Working example using Dagster quick start example:

# ---
# jupyter:
#   jupytext:
#     formats: ipynb,py:light
#     text_representation:
#       extension: .py
#       format_name: light
#       format_version: '1.5'
#       jupytext_version: 1.16.1
# ---

# +
import base64
import json
import os
from io import BytesIO

import matplotlib.pyplot as plt
import pandas as pd
import requests
from dagster import AssetExecutionContext, MaterializeResult, MetadataValue, asset

@asset(group_name="hackernews", compute_kind="HackerNews API")
def topstory_ids() -> None:
    """Get up to 100 top stories from the HackerNews topstories endpoint.

    API Docs: https://github.com/HackerNews/API#new-top-and-best-stories
    """
    newstories_url = "https://hacker-news.firebaseio.com/v0/topstories.json"
    top_new_story_ids = requests.get(newstories_url).json()[:100]

    os.makedirs("data", exist_ok=True)
    with open("data/topstory_ids.json", "w") as f:
        json.dump(top_new_story_ids, f)

@asset(deps=[topstory_ids], group_name="hackernews", compute_kind="HackerNews API")
def topstories(context: AssetExecutionContext) -> MaterializeResult:
    """Get items based on story ids from the HackerNews items endpoint. It may take 30 seconds to fetch all 100 items.

    API Docs: https://github.com/HackerNews/API#items
    """
    with open("data/topstory_ids.json", "r") as f:
        topstory_ids = json.load(f)

    results = []
    for item_id in topstory_ids:
        item = requests.get(f"https://hacker-news.firebaseio.com/v0/item/{item_id}.json").json()
        results.append(item)

        if len(results) % 20 == 0:
            context.log.info(f"Got {len(results)} items so far.")

    df = pd.DataFrame(results)
    df.to_csv("data/topstories.csv")

    return MaterializeResult(
        metadata={
            "num_records": len(df),  # Metadata can be any key-value pair
            "preview": MetadataValue.md(df.head().to_markdown()),
            # The `MetadataValue` class has useful static methods to build Metadata
        }
    )

@asset(deps=[topstories], group_name="hackernews", compute_kind="Plot")
def most_frequent_words(context: AssetExecutionContext) -> MaterializeResult:
    """Get the top 25 most frequent words in the titles of the top 100 HackerNews stories."""
    stopwords = ["a", "the", "an", "of", "to", "in", "for", "and", "with", "on", "is"]

    topstories = pd.read_csv("data/topstories.csv")

    # loop through the titles and count the frequency of each word
    word_counts = {}
    for raw_title in topstories["title"]:
        title = raw_title.lower()
        for word in title.split():
            cleaned_word = word.strip(".,-!?:;()[]'\"-")
            if cleaned_word not in stopwords and len(cleaned_word) > 0:
                word_counts[cleaned_word] = word_counts.get(cleaned_word, 0) + 1

    # Get the top 25 most frequent words
    top_words = {
        pair[0]: pair[1]
        for pair in sorted(word_counts.items(), key=lambda x: x[1], reverse=True)[:25]
    }

    # Make a bar chart of the top 25 words
    plt.figure(figsize=(10, 6))
    plt.bar(list(top_words.keys()), list(top_words.values()))
    plt.xticks(rotation=45, ha="right")
    plt.title("Top 25 Words in Hacker News Titles")
    plt.tight_layout()

    # Convert the image to a saveable format
    buffer = BytesIO()
    plt.savefig(buffer, format="png")
    image_data = base64.b64encode(buffer.getvalue())

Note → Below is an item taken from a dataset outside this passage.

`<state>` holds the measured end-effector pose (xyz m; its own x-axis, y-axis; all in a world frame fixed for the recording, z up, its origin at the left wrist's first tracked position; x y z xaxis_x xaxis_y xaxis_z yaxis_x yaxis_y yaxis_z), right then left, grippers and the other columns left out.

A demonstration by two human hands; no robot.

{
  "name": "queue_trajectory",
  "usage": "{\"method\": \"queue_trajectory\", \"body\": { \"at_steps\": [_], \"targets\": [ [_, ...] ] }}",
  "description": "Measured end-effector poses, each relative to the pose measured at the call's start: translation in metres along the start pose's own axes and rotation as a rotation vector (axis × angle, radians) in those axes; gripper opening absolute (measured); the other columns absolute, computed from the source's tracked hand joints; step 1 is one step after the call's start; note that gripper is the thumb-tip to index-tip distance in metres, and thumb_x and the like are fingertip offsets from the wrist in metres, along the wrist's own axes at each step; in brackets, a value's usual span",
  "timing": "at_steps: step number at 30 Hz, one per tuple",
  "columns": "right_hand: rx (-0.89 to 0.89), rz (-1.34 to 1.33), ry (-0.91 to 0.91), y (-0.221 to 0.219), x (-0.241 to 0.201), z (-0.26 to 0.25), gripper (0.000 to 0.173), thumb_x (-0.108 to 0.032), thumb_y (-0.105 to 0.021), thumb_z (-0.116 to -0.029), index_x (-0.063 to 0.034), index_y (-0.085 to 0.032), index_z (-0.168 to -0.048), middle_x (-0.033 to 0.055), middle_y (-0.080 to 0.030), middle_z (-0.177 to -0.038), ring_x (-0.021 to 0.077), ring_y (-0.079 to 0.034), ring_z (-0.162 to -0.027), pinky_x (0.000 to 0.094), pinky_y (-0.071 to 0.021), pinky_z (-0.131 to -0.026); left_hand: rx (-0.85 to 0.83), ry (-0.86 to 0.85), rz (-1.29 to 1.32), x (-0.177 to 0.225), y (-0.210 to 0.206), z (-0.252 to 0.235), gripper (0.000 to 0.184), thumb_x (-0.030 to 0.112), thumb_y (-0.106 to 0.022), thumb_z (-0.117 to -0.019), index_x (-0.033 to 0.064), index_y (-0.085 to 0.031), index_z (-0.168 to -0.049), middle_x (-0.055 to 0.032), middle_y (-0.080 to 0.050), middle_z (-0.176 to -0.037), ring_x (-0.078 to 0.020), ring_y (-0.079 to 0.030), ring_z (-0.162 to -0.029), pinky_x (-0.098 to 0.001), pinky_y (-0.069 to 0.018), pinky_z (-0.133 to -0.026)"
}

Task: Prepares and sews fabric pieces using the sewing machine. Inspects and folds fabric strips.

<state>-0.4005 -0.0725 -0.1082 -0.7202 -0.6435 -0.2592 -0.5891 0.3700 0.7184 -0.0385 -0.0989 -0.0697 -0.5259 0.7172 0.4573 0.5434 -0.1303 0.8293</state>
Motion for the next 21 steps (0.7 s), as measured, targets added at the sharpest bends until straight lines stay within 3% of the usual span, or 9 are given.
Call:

    # Convert the image to Markdown to preview it within Dagster
    md_content = f"![img](data:image/png;base64,{image_data.decode()})"

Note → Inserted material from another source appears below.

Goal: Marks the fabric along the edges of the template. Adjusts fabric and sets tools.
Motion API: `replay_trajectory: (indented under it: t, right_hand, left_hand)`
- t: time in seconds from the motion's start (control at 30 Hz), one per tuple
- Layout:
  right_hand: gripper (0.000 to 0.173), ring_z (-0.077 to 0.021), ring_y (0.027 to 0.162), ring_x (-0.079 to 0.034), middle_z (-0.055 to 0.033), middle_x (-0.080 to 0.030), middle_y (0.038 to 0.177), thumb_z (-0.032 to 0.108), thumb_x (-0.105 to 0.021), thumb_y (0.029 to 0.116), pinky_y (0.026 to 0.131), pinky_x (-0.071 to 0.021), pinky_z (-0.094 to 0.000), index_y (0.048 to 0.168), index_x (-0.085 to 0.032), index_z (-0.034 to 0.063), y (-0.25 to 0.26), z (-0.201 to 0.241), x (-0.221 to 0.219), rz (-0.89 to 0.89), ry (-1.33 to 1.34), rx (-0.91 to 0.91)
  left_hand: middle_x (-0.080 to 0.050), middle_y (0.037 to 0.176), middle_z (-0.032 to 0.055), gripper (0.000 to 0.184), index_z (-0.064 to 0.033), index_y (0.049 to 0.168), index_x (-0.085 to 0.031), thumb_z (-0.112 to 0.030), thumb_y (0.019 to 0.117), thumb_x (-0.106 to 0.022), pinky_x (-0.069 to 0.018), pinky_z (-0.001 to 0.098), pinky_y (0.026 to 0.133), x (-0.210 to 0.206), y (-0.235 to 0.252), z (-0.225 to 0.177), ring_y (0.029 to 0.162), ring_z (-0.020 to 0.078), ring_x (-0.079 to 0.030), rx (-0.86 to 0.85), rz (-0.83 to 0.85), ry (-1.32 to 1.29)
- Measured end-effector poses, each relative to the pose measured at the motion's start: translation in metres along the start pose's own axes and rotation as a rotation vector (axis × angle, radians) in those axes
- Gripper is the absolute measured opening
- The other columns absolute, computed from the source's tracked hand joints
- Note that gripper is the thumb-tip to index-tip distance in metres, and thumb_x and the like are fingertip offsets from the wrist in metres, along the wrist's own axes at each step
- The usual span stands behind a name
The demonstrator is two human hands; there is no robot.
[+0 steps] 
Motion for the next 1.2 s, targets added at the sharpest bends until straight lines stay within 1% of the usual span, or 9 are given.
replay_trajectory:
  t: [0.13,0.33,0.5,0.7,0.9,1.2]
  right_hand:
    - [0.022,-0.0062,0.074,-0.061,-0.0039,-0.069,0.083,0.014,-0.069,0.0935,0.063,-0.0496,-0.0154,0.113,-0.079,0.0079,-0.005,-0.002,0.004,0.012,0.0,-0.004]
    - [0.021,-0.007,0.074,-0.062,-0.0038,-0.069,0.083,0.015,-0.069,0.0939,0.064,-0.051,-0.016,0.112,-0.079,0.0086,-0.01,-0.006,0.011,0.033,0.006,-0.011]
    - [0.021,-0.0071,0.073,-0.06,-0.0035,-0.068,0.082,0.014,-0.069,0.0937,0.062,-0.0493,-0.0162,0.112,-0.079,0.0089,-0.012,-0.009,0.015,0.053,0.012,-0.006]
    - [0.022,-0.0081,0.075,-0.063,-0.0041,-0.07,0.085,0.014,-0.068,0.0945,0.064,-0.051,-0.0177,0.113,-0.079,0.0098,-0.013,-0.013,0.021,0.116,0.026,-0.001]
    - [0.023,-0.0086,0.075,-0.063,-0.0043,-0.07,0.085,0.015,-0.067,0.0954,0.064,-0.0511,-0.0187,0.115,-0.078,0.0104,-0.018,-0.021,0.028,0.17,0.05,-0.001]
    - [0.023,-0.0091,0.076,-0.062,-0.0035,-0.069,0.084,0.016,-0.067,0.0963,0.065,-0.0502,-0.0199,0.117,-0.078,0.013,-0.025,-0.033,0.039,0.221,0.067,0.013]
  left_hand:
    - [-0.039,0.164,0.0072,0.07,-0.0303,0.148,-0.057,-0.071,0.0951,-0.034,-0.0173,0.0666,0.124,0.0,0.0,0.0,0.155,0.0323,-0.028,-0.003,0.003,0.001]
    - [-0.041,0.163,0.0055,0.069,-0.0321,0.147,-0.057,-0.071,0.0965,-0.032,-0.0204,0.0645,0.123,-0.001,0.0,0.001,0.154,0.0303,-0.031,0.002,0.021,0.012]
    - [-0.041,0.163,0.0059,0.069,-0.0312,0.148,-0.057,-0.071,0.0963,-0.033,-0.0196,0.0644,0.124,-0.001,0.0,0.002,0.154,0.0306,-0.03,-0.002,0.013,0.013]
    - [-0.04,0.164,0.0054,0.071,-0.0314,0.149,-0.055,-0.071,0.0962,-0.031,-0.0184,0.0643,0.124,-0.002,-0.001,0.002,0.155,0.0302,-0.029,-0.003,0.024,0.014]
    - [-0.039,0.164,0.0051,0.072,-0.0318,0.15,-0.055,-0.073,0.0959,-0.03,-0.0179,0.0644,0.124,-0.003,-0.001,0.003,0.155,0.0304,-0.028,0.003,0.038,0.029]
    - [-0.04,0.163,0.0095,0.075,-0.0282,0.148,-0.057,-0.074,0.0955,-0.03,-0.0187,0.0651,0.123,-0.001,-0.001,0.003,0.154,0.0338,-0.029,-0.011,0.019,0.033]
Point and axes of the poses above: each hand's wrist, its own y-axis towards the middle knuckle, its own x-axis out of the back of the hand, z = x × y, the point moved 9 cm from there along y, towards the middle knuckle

    with open("data/most_frequent_words.json", "w") as f:
        json.dump(top_words, f)

    # Attach the Markdown content as metadata to the asset
    return MaterializeResult(metadata={"plot": MetadataValue.md(md_content)})

# +
from dagster import (
    Definitions,
    ScheduleDefinition,
    define_asset_job,
    load_assets_from_package_module,
)

daily_refresh_schedule = ScheduleDefinition(
    job=define_asset_job(name="all_assets_job"), cron_schedule="0 0 * * *"
)

defs = Definitions(
    assets=[topstory_ids, topstories, most_frequent_words], schedules=[daily_refresh_schedule]
)

# -

Save it as dagster_notebook_example.py and run using:

dagster dev -f dagster_notebook_example.py
ydennisy commented 5 months ago

@motin this looks interesting!

How do you handle the pairing to a regular .ipynb file which you run and store in dagster?